→ The task: A word-for-word copy of the entries is needed, and it should contain no images.

-- Excerpted records follows --

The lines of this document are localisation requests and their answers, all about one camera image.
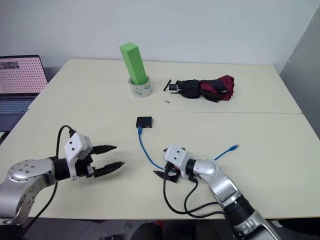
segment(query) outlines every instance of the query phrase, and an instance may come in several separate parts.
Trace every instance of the robotic arm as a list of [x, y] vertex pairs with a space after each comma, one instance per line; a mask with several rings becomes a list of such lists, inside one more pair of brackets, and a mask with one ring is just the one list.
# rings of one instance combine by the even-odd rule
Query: robotic arm
[[211, 160], [194, 160], [184, 148], [170, 145], [164, 160], [176, 166], [185, 179], [200, 176], [225, 213], [236, 233], [246, 240], [280, 240], [280, 237], [243, 196], [231, 179], [224, 175], [218, 163]]
[[13, 165], [0, 184], [0, 227], [25, 223], [37, 194], [57, 181], [78, 177], [100, 177], [120, 168], [124, 162], [114, 162], [96, 169], [91, 166], [92, 154], [106, 153], [116, 146], [92, 146], [90, 139], [74, 132], [64, 146], [65, 158], [50, 157], [24, 160]]

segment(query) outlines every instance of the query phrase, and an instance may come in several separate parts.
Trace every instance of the black wire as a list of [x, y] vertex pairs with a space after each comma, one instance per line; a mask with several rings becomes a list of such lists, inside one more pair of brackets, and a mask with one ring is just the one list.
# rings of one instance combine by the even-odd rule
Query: black wire
[[[184, 200], [183, 206], [184, 206], [185, 212], [186, 212], [190, 217], [193, 217], [193, 218], [196, 218], [196, 219], [202, 219], [202, 218], [206, 218], [206, 217], [209, 217], [209, 216], [212, 216], [212, 215], [216, 215], [216, 214], [225, 215], [225, 213], [224, 213], [223, 211], [213, 211], [213, 212], [210, 212], [210, 213], [204, 214], [204, 215], [194, 215], [194, 214], [192, 214], [192, 213], [195, 212], [195, 211], [194, 211], [194, 209], [193, 209], [193, 210], [188, 210], [188, 209], [187, 209], [187, 201], [188, 201], [189, 197], [191, 196], [191, 194], [197, 189], [197, 187], [198, 187], [198, 180], [197, 180], [196, 178], [192, 177], [192, 182], [195, 183], [195, 187], [188, 193], [188, 195], [186, 196], [186, 198], [185, 198], [185, 200]], [[213, 202], [209, 202], [209, 203], [207, 203], [207, 204], [205, 204], [205, 205], [209, 206], [209, 205], [215, 205], [215, 204], [218, 204], [218, 203], [217, 203], [216, 201], [213, 201]]]
[[195, 187], [189, 192], [189, 194], [186, 196], [185, 200], [184, 200], [184, 210], [185, 211], [178, 211], [176, 209], [174, 209], [171, 204], [169, 203], [168, 201], [168, 198], [167, 198], [167, 194], [166, 194], [166, 181], [167, 181], [167, 175], [168, 175], [168, 172], [170, 171], [170, 169], [168, 170], [167, 168], [165, 169], [164, 171], [164, 176], [163, 176], [163, 197], [164, 197], [164, 201], [165, 203], [167, 204], [167, 206], [176, 214], [180, 214], [180, 215], [185, 215], [185, 214], [188, 214], [189, 216], [193, 217], [193, 218], [198, 218], [198, 219], [202, 219], [202, 218], [206, 218], [208, 216], [212, 216], [212, 215], [215, 215], [215, 214], [222, 214], [222, 215], [225, 215], [225, 213], [223, 211], [214, 211], [214, 212], [211, 212], [211, 213], [208, 213], [208, 214], [205, 214], [205, 215], [193, 215], [192, 213], [193, 212], [196, 212], [198, 210], [201, 210], [207, 206], [210, 206], [210, 205], [216, 205], [218, 204], [216, 201], [212, 201], [212, 202], [208, 202], [206, 204], [203, 204], [199, 207], [196, 207], [194, 209], [191, 209], [191, 210], [188, 210], [187, 209], [187, 201], [188, 201], [188, 198], [191, 196], [191, 194], [196, 190], [196, 188], [198, 187], [198, 181], [195, 180]]
[[[56, 148], [55, 148], [55, 156], [58, 157], [59, 155], [59, 145], [60, 145], [60, 138], [61, 138], [61, 133], [63, 131], [64, 128], [68, 128], [69, 131], [74, 131], [69, 125], [63, 125], [60, 129], [59, 129], [59, 132], [58, 132], [58, 136], [57, 136], [57, 139], [56, 139]], [[20, 238], [22, 238], [26, 232], [29, 230], [29, 228], [35, 223], [35, 221], [39, 218], [39, 216], [47, 209], [47, 207], [50, 205], [50, 203], [52, 202], [52, 200], [54, 199], [54, 196], [56, 194], [56, 191], [57, 191], [57, 187], [58, 187], [58, 181], [55, 182], [55, 185], [54, 185], [54, 189], [53, 189], [53, 192], [52, 192], [52, 195], [49, 199], [49, 201], [46, 203], [46, 205], [41, 209], [41, 211], [29, 222], [29, 224], [24, 228], [23, 232], [22, 232], [22, 235]]]

-- Excerpted records concluded --

→ Solution to this exercise:
The lines of this document are localisation requests and their answers, all about one camera image.
segment(query) outlines every instance of the query phrase, and an instance may come in several separate parts.
Trace every instance of the robotic arm as a list of [x, y] vertex pairs with a space after each comma, one instance per line; a mask with several rings becomes a list of such lists, inside one more pair of brackets, and a mask with one ring is just the one list.
# rings of one instance combine by the even-odd rule
Query: robotic arm
[[211, 160], [194, 160], [184, 148], [170, 145], [164, 160], [176, 166], [185, 179], [200, 176], [225, 213], [236, 233], [246, 240], [280, 240], [280, 237], [243, 196], [231, 179], [224, 175], [218, 163]]
[[13, 165], [0, 184], [0, 227], [25, 223], [37, 194], [57, 181], [78, 177], [100, 177], [120, 168], [124, 162], [114, 162], [96, 169], [91, 166], [92, 154], [106, 153], [116, 146], [92, 146], [90, 139], [74, 132], [64, 146], [65, 158], [50, 157], [24, 160]]

segment(query) outlines every instance of the query phrase, and an instance may come in several separate parts.
Trace every instance of the black wire as a list of [x, y] vertex pairs with a space after each comma, one instance per line; a mask with several rings becomes a list of such lists, inside one more pair of brackets, and a mask with one ring is just the one list.
# rings of one instance combine by the even-odd rule
Query: black wire
[[[184, 200], [183, 206], [184, 206], [185, 212], [186, 212], [190, 217], [193, 217], [193, 218], [196, 218], [196, 219], [202, 219], [202, 218], [206, 218], [206, 217], [209, 217], [209, 216], [212, 216], [212, 215], [216, 215], [216, 214], [225, 215], [225, 213], [224, 213], [223, 211], [213, 211], [213, 212], [210, 212], [210, 213], [204, 214], [204, 215], [194, 215], [194, 214], [192, 214], [192, 213], [195, 212], [195, 211], [194, 211], [194, 209], [193, 209], [193, 210], [188, 210], [188, 209], [187, 209], [187, 201], [188, 201], [189, 197], [191, 196], [191, 194], [197, 189], [197, 187], [198, 187], [198, 180], [197, 180], [196, 178], [192, 177], [192, 182], [195, 183], [195, 187], [188, 193], [188, 195], [186, 196], [186, 198], [185, 198], [185, 200]], [[213, 202], [209, 202], [209, 203], [207, 203], [207, 204], [205, 204], [205, 205], [209, 206], [209, 205], [215, 205], [215, 204], [218, 204], [218, 203], [217, 203], [216, 201], [213, 201]]]
[[195, 187], [189, 192], [189, 194], [186, 196], [185, 200], [184, 200], [184, 210], [185, 211], [178, 211], [176, 209], [174, 209], [171, 204], [169, 203], [168, 201], [168, 198], [167, 198], [167, 194], [166, 194], [166, 181], [167, 181], [167, 175], [168, 175], [168, 172], [170, 171], [170, 169], [168, 170], [167, 168], [165, 169], [164, 171], [164, 176], [163, 176], [163, 197], [164, 197], [164, 201], [165, 203], [167, 204], [167, 206], [176, 214], [180, 214], [180, 215], [185, 215], [185, 214], [188, 214], [189, 216], [193, 217], [193, 218], [198, 218], [198, 219], [202, 219], [202, 218], [206, 218], [208, 216], [212, 216], [212, 215], [215, 215], [215, 214], [222, 214], [222, 215], [225, 215], [225, 213], [223, 211], [214, 211], [214, 212], [211, 212], [211, 213], [208, 213], [208, 214], [205, 214], [205, 215], [193, 215], [192, 213], [193, 212], [196, 212], [198, 210], [201, 210], [207, 206], [210, 206], [210, 205], [216, 205], [218, 204], [216, 201], [212, 201], [212, 202], [208, 202], [206, 204], [203, 204], [199, 207], [196, 207], [194, 209], [191, 209], [191, 210], [188, 210], [187, 209], [187, 201], [188, 201], [188, 198], [191, 196], [191, 194], [196, 190], [196, 188], [198, 187], [198, 181], [195, 180]]
[[[56, 148], [55, 148], [55, 156], [58, 157], [59, 155], [59, 145], [60, 145], [60, 138], [61, 138], [61, 133], [63, 131], [64, 128], [68, 128], [69, 131], [74, 131], [69, 125], [63, 125], [60, 129], [59, 129], [59, 132], [58, 132], [58, 136], [57, 136], [57, 139], [56, 139]], [[20, 238], [22, 238], [26, 232], [29, 230], [29, 228], [35, 223], [35, 221], [39, 218], [39, 216], [47, 209], [47, 207], [50, 205], [50, 203], [52, 202], [52, 200], [54, 199], [54, 196], [56, 194], [56, 191], [57, 191], [57, 187], [58, 187], [58, 181], [55, 182], [55, 185], [54, 185], [54, 189], [53, 189], [53, 192], [52, 192], [52, 195], [49, 199], [49, 201], [46, 203], [46, 205], [41, 209], [41, 211], [29, 222], [29, 224], [24, 228], [23, 232], [22, 232], [22, 235]]]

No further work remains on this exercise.